● **What needs to be done**: For the word "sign", state the number of lines in the data that contain it, and nothing else.

*** Data provided Section Begins ***

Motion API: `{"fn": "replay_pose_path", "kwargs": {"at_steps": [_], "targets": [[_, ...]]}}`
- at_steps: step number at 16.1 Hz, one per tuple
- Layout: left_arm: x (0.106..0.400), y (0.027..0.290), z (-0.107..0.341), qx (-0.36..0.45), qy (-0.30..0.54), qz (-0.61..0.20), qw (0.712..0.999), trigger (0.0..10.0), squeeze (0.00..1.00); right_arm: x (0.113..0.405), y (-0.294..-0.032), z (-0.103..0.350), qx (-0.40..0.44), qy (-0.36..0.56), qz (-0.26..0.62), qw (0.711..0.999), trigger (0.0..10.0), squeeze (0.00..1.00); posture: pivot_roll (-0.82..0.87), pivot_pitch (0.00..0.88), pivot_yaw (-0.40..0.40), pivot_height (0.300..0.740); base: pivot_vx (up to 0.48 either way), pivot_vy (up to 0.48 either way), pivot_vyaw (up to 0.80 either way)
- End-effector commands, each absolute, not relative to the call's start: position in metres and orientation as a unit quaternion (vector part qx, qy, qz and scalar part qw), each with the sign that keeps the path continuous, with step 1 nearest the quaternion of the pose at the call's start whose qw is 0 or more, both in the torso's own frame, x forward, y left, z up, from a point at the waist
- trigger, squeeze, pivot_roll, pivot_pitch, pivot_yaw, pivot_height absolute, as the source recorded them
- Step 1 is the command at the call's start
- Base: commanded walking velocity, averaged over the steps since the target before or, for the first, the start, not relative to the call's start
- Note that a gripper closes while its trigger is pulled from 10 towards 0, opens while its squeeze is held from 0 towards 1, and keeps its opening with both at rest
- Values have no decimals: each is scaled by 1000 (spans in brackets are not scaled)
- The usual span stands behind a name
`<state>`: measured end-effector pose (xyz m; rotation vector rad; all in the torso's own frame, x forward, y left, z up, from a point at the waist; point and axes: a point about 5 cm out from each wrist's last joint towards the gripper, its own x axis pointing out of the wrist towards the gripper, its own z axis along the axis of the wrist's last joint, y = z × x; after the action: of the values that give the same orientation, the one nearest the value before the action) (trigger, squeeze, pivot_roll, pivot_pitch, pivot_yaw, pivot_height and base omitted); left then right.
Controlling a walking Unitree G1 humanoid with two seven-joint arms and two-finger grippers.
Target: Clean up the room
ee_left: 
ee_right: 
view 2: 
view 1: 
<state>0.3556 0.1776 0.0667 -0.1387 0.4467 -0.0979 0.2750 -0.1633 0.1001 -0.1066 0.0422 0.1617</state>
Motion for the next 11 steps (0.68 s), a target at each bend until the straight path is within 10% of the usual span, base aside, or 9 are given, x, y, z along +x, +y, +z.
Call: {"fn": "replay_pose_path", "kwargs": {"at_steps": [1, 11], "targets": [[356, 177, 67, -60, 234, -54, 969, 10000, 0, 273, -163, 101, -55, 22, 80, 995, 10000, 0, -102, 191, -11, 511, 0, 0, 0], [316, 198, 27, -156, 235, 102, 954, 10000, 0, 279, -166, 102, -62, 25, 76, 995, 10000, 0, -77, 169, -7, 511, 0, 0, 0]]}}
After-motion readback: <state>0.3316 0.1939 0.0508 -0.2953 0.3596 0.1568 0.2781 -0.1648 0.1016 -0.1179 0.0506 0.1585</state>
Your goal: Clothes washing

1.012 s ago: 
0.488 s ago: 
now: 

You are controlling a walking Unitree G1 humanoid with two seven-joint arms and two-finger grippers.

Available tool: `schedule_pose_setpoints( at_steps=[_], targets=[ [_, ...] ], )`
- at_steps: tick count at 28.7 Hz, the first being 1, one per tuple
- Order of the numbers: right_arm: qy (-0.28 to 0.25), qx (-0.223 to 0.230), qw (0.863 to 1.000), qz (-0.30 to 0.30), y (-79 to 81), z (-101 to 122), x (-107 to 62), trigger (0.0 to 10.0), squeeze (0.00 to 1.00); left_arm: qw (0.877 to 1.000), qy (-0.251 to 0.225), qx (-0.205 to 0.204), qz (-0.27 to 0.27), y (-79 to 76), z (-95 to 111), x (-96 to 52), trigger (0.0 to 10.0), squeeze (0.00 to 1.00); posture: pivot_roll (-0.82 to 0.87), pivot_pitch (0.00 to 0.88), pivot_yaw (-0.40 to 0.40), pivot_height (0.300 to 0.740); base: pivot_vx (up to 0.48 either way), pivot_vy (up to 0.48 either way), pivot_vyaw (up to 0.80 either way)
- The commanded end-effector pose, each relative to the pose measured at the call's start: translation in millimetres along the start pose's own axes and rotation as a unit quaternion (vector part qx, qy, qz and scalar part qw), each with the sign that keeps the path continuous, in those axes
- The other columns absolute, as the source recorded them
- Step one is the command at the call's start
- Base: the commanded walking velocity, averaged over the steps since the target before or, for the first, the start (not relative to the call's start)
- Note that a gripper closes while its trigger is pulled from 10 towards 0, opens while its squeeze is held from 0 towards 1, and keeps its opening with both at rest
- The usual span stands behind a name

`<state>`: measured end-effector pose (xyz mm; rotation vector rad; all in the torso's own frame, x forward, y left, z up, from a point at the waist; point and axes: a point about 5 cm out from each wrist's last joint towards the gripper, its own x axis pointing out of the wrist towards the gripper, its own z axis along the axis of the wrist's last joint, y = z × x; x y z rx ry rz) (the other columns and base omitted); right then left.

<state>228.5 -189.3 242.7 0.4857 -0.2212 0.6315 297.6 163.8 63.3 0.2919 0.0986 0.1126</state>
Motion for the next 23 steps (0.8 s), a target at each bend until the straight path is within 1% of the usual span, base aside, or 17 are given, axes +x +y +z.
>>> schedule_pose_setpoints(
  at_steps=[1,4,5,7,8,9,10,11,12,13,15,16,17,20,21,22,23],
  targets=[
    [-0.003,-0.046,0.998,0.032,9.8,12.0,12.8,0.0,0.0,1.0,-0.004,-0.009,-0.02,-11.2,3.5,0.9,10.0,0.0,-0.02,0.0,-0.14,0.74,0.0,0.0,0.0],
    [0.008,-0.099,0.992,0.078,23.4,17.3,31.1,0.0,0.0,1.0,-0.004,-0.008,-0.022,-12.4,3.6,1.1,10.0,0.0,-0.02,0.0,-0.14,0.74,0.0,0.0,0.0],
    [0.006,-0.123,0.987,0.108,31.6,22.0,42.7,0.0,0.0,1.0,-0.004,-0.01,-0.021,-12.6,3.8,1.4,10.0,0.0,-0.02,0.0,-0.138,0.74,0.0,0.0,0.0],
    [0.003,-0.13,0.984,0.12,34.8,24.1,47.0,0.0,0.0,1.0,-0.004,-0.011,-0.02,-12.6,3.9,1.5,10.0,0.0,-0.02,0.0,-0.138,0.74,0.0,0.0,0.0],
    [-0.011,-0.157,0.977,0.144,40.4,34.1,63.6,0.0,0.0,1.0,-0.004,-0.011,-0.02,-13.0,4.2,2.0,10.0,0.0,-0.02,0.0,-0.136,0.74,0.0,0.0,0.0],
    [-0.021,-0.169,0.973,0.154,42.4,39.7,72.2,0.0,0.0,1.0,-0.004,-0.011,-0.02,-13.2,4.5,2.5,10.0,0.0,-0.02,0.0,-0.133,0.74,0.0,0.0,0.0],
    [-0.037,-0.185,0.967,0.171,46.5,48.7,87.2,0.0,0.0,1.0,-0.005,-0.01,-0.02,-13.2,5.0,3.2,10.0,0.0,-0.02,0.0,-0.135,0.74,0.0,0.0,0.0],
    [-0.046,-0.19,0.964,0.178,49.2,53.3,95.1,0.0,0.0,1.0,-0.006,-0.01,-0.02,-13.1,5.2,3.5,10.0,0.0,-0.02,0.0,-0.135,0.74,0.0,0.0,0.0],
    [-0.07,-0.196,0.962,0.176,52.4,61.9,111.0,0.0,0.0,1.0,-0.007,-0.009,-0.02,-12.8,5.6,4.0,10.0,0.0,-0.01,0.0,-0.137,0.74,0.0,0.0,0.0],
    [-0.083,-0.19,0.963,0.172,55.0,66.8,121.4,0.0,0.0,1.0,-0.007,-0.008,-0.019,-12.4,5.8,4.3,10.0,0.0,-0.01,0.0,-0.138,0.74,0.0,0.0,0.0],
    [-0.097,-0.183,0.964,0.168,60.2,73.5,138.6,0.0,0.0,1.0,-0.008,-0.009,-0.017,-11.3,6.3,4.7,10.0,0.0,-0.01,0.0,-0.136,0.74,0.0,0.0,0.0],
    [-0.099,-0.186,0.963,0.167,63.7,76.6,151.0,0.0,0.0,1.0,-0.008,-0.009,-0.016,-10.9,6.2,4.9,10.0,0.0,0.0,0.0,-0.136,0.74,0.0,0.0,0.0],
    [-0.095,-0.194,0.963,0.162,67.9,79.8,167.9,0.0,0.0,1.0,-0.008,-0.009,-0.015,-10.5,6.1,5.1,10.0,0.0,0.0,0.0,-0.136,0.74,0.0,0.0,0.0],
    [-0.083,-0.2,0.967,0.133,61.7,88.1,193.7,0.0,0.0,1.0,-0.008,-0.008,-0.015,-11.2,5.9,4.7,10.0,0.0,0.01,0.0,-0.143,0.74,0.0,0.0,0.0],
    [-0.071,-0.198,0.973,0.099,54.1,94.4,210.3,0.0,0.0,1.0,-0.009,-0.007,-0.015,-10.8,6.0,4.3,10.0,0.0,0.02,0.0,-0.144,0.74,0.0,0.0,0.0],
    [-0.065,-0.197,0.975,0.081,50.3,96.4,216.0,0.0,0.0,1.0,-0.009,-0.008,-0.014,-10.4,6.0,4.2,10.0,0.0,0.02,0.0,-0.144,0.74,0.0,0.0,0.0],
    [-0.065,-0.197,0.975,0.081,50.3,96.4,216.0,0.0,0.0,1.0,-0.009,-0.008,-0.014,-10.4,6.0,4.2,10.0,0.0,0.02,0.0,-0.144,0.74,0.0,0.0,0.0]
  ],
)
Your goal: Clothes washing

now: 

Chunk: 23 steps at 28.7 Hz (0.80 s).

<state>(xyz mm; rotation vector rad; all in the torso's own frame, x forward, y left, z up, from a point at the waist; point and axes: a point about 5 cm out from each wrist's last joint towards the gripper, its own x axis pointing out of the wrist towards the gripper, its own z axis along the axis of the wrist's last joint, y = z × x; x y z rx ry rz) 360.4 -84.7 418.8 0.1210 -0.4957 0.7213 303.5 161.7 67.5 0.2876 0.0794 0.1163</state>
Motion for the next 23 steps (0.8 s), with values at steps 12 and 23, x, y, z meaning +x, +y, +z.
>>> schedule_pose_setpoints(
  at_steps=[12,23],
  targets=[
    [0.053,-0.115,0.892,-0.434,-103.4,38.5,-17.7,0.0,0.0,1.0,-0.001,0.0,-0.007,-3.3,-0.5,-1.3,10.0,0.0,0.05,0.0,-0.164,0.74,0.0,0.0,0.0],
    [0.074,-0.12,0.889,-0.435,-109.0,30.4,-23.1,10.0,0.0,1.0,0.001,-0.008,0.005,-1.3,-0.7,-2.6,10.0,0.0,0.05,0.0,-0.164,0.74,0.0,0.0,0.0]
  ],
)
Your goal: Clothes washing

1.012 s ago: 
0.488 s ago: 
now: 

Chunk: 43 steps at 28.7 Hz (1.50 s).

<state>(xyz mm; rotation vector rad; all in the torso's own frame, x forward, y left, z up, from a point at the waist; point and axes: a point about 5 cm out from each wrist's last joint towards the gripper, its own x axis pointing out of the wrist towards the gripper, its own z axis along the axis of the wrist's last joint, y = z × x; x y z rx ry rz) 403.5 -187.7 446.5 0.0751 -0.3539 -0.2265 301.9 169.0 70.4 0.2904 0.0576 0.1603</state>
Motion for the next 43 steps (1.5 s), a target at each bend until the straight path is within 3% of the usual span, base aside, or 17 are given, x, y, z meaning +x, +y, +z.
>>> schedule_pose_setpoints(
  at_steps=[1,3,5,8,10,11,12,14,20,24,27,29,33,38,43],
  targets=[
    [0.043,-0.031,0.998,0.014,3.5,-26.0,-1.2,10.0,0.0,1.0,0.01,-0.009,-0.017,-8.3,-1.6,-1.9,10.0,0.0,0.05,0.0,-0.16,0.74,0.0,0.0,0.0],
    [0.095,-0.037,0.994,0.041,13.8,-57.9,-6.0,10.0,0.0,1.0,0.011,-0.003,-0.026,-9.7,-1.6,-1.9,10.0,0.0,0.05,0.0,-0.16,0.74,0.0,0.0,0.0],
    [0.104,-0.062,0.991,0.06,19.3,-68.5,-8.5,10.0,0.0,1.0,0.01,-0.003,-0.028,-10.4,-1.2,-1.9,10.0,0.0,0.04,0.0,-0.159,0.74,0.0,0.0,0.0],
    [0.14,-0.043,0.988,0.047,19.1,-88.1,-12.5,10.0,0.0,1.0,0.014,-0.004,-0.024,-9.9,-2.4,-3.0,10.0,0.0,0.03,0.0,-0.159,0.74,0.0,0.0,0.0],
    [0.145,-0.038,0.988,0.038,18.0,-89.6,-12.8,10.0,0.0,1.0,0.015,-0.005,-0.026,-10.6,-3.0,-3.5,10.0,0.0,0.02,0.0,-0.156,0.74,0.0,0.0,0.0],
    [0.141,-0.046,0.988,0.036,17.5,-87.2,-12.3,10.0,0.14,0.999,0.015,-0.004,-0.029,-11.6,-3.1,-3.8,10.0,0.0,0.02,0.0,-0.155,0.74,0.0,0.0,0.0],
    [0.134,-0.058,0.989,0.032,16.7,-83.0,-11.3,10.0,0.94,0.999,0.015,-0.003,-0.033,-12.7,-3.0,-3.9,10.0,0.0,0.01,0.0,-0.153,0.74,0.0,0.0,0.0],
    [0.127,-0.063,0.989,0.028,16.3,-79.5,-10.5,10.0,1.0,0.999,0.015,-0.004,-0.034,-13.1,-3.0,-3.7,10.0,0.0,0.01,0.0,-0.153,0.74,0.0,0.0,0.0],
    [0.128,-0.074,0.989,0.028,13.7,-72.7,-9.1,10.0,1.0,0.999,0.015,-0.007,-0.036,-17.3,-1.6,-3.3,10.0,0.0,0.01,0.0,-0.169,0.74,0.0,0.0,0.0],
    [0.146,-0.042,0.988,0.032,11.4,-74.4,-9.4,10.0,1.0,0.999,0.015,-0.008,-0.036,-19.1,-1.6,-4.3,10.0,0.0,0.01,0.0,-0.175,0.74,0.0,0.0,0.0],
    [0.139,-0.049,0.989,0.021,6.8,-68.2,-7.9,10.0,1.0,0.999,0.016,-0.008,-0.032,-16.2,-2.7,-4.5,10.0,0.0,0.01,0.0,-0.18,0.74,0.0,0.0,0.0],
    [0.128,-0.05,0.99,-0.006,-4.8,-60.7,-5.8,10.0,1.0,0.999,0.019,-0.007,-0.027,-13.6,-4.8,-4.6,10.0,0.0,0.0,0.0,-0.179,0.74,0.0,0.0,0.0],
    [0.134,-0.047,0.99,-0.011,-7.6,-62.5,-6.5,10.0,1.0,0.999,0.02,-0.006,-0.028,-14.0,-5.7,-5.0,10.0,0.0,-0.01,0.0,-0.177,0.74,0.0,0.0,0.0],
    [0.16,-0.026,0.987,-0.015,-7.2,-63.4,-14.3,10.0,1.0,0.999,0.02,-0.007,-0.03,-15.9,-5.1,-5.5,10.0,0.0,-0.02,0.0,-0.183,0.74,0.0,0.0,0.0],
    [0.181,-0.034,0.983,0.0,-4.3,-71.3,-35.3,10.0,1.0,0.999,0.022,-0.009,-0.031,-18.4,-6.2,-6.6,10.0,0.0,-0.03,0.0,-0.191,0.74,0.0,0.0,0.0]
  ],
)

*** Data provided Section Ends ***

● **Task response**: 2